The media behemoth has decided to offer electronic editions for five NMG titles. These will be replicas of the print copies, and will be available globally for a subscription fee, paid by cash or credit card. No, I don’t know about the electronic cash transfer, either: apparently there are “plans” to offer M-Pesa facilities, but these are not in place yet.

The electronic editions appear to be running on the Pressmart platform, and for what they are, they’re fine. Neither impressive, nor a lamentable travesty. They’re adequate. And free until February 15th; your pockets are safe until then.

I just have a few niggles with this new enterprise, but I’m absolutely sure the brains trust at NMG management have already thought of all of these:

  1. It is triflingly easy to bypass the Pressmart subscription controls. Trust me, I do it on a regular basis with other titles
  2. The content in the digital editions will be available on the respective websites gratis anyway, so where is the incentive to pay? We are heading into a downturn, after all
  3. Has NMG carried out any detailed analysis of its readers? Because some of the notions attributed to Ian Fernandes, head of the Nation Digital Division, sound decidedly shaky

Take this quote, for instance:

Globally, 70 per cent of readers have migrated online in search of more conveniently available news.

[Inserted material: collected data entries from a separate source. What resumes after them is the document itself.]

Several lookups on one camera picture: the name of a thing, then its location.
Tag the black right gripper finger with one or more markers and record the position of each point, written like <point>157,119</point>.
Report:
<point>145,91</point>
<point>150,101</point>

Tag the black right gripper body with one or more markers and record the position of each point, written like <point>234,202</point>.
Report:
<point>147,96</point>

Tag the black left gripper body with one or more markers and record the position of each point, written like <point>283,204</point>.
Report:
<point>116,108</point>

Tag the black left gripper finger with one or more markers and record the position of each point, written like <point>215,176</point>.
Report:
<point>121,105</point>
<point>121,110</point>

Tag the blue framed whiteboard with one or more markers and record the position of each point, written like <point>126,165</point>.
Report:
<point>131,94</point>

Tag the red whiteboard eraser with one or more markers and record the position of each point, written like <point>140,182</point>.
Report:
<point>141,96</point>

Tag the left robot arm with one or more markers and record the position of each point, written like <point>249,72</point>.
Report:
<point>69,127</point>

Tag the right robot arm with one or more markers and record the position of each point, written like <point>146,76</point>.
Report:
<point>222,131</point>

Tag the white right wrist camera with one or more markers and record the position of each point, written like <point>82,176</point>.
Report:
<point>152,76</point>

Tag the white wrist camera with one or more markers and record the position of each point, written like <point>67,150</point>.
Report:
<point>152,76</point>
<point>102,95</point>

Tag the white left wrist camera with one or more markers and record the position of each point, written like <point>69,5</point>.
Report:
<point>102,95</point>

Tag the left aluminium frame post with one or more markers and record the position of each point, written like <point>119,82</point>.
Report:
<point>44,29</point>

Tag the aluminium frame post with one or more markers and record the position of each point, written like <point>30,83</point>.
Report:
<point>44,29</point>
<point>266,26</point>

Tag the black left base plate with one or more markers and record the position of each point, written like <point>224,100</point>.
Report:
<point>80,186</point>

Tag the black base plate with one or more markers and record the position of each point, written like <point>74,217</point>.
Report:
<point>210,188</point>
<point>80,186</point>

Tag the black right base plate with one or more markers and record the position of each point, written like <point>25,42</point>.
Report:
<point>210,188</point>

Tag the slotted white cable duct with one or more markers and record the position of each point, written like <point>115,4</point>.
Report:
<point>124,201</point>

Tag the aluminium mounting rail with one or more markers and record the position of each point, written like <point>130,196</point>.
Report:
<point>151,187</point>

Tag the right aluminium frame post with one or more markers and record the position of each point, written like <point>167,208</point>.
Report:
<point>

This has led to leading newspapers such as The Guardian, The Telegraph and the  New York Times embracing the e-paper concept.

Now, do the NMG publications have a similar circulation of any of the cited titles? Do 70% of NMG readers have access to the internet? Are 70% of those readers able and willing to pay for the electronic editions of their chosen paper? I really hope the accounting department was involved before Mr. Fernandes signed off on this little project.

Let’s take the Guardian as an example, as it’s “my” paper and I am very familiar with how its electronic offerings have grown and changed in recent years.

According to the latest available figures, the Gruan (it’s an affectionate nickname, please bear with me) has a circulation of 346,632 with a readership of 1,272,000. Online, it has 218.8 million page impressions per month and 26 million unique users, of whom 10.1 million are UK-based. That’s per month.

NMG declines to publish any circulation data on it’s corporate website – well, none that I can find – so I’m unable to make any direct comparisons. In addition, I couldn’t find any Gruan data on the number of subscribers to the electronic edition, but I can tell you this: its crosswords, which are hugely popular, used to be free. Then they began charging around £5 a month to access them. Today, they are free again. I guess that not enough people were willing to pay for them, no matter how many angry emails were sent to the saintly Emily Bell. They are perservering with the electronic editions, however, which leads me to believe that there is demand for them.

I really hope that NMG management have done their sums, analysed their readership demographics and offered sacrifices to whichever gods they worship over at Nation Center before going ahead with this. Otherwise they could find themselves stuck with a very expensive white elephant that drains valuable cash. My suggestion? Start something like the Gruan’s Soulmates section instead; almost impossible not to make money off something like that.